All the data below needs to be retyped exactly as shown.

---- Input data

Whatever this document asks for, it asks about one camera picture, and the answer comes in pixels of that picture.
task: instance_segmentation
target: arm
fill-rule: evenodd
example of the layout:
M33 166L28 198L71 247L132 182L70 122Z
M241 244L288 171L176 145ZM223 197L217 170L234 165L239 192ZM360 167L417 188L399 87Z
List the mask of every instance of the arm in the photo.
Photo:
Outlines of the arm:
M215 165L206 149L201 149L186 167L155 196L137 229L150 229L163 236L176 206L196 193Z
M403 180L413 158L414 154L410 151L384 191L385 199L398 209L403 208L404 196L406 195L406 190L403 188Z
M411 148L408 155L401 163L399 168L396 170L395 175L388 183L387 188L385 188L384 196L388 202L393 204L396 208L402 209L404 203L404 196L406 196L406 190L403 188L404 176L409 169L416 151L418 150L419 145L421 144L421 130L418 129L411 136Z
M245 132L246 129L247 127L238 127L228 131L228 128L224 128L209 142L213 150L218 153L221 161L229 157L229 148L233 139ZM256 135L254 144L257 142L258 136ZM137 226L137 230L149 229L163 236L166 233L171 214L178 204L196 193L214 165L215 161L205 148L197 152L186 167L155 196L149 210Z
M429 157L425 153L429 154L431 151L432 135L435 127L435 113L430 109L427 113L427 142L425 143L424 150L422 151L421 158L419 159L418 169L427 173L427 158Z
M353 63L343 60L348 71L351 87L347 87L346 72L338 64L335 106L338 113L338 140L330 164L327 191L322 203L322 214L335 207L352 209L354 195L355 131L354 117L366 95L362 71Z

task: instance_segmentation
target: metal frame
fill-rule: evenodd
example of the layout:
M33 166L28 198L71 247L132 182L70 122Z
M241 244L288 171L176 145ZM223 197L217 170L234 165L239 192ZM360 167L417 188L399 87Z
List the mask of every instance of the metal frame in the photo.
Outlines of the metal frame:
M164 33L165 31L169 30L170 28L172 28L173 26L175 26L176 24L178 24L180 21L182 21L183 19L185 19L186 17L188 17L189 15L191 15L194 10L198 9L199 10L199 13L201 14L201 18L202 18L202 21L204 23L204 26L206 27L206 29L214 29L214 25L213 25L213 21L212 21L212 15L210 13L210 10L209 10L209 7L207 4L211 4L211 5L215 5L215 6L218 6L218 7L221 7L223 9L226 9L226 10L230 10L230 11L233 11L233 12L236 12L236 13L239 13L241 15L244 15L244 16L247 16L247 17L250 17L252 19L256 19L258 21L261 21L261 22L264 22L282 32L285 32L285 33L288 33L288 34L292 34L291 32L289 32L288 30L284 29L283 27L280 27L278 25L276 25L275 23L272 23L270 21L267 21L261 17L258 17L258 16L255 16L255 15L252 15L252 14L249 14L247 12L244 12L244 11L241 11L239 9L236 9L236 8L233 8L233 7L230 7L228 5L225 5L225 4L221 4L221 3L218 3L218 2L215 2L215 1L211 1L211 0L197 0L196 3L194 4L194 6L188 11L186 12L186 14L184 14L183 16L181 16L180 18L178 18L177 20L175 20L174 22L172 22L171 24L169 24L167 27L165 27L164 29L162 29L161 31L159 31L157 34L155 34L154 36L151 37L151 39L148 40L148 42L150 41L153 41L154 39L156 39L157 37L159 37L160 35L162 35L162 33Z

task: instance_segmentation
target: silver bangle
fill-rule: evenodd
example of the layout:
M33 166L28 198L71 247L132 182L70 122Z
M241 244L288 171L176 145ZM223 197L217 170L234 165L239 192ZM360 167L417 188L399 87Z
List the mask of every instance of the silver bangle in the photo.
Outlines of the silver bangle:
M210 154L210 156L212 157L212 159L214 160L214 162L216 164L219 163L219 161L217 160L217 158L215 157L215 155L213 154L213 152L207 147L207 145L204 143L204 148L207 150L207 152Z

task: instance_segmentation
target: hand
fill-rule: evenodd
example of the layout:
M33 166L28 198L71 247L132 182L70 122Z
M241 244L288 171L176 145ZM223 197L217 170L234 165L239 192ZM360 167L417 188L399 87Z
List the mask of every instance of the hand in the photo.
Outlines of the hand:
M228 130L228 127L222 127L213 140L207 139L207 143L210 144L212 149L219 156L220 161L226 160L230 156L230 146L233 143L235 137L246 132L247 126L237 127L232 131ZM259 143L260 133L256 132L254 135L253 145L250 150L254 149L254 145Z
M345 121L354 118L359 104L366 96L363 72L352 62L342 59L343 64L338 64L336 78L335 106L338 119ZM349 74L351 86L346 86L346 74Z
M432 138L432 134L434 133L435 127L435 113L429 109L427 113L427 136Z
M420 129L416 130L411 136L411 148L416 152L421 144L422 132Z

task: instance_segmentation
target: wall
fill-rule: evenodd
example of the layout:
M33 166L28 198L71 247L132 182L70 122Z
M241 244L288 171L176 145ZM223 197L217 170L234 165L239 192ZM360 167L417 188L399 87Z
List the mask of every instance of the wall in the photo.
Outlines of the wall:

--------

__Exercise answer__:
Whatever this document asks for, it asks about one camera picture, and the answer comes in pixels of that picture.
task: instance_segmentation
target: arm
fill-rule: evenodd
example of the layout:
M33 166L28 198L71 247L132 182L70 122Z
M241 244L288 171L176 145ZM223 197L217 170L234 165L239 192ZM360 167L417 188L399 87Z
List the mask of every instance of the arm in the photo.
Photo:
Outlines of the arm:
M215 165L206 149L201 149L186 167L155 196L137 229L150 229L163 236L176 206L196 193Z
M403 180L413 158L414 154L410 151L384 191L385 199L398 209L403 208L404 196L406 195L406 190L403 188Z
M411 148L408 155L401 163L399 168L396 170L395 175L388 183L387 188L385 188L384 196L388 202L393 204L396 208L402 209L404 203L404 196L406 196L406 190L403 188L404 176L409 169L416 151L418 150L419 145L421 144L421 130L418 129L411 136Z
M245 132L246 129L247 127L238 127L228 131L228 128L224 128L209 142L213 150L218 153L221 161L229 157L229 148L233 139ZM256 135L254 144L257 142L258 136ZM137 226L137 230L149 229L163 236L166 233L171 214L178 204L196 193L214 165L215 161L205 148L197 152L186 167L155 196L149 210Z
M429 157L425 153L429 154L431 151L432 135L435 127L435 113L430 109L427 113L427 142L425 143L424 150L422 151L421 158L419 159L418 169L427 173L427 158Z
M353 63L343 60L348 71L351 87L347 87L346 72L338 64L335 106L338 113L338 140L330 164L327 191L322 203L322 214L335 207L352 209L354 195L355 131L354 117L366 95L362 71Z

task: instance_segmentation
target: metal frame
fill-rule: evenodd
example of the layout:
M33 166L28 198L71 247L132 182L70 122Z
M241 244L288 171L176 145ZM223 197L217 170L234 165L239 192ZM360 167L417 188L399 87Z
List the mask of every instance of the metal frame in the photo.
Outlines of the metal frame:
M164 33L165 31L169 30L170 28L172 28L173 26L175 26L176 24L178 24L180 21L182 21L183 19L185 19L186 17L188 17L189 15L191 15L194 10L198 9L199 10L199 13L201 14L201 18L202 18L202 21L204 23L204 26L206 27L206 29L214 29L214 25L213 25L213 21L212 21L212 15L210 13L210 10L209 10L209 7L207 4L211 4L211 5L215 5L215 6L218 6L218 7L221 7L223 9L226 9L226 10L230 10L230 11L233 11L233 12L236 12L236 13L239 13L241 15L244 15L244 16L247 16L247 17L250 17L252 19L256 19L258 21L261 21L261 22L264 22L282 32L285 32L285 33L288 33L288 34L292 34L291 32L289 32L288 30L284 29L283 27L280 27L278 25L276 25L275 23L272 23L270 21L267 21L261 17L258 17L258 16L255 16L255 15L252 15L252 14L249 14L247 12L244 12L244 11L241 11L239 9L236 9L236 8L233 8L233 7L230 7L228 5L225 5L225 4L221 4L221 3L218 3L218 2L215 2L215 1L211 1L211 0L197 0L196 3L194 4L194 6L188 11L186 12L186 14L184 14L183 16L181 16L180 18L178 18L177 20L175 20L174 22L172 22L171 24L169 24L167 27L165 27L164 29L162 29L161 31L159 31L157 34L155 34L154 36L151 37L151 39L148 40L148 42L150 41L153 41L154 39L156 39L157 37L159 37L160 35L162 35L162 33Z

task: instance_segmentation
target: silver bangle
fill-rule: evenodd
example of the layout:
M33 166L28 198L71 247L132 182L70 122Z
M241 244L288 171L176 145ZM223 197L217 170L234 165L239 192ZM360 167L417 188L399 87Z
List the mask of every instance of the silver bangle in the photo.
Outlines of the silver bangle:
M210 154L210 156L212 157L212 159L214 160L214 162L216 164L219 163L219 161L217 160L217 158L215 157L215 155L213 154L213 152L207 147L207 145L204 143L204 148L207 150L207 152Z

task: instance_segmentation
target: hand
fill-rule: evenodd
example of the layout:
M33 166L28 198L71 247L132 182L70 122Z
M241 244L288 171L176 145ZM223 197L217 170L234 165L239 192ZM360 167L417 188L399 87Z
List the mask of every instance of the hand in the photo.
Outlines of the hand:
M228 130L228 127L222 127L213 140L207 139L207 143L210 144L212 149L219 156L220 161L226 160L230 156L230 146L233 143L235 137L246 132L247 126L237 127L232 131ZM259 143L260 133L256 132L254 135L253 145L250 150L254 149L254 145Z
M345 121L354 118L359 104L366 96L363 72L352 62L342 59L343 64L338 64L336 78L335 106L338 119ZM349 74L351 86L346 86L346 74Z
M432 138L432 134L434 133L435 127L435 113L429 109L427 113L427 136Z
M420 129L416 130L411 136L411 148L416 152L421 144L422 132Z

task: instance_segmentation
target: wall
fill-rule: evenodd
example of the layout:
M33 166L28 198L71 247L132 182L70 122Z
M241 244L288 171L176 145ZM223 197L217 170L234 165L239 192ZM360 167L417 188L399 87Z
List the mask of every instance of the wall in the photo.
Outlines of the wall:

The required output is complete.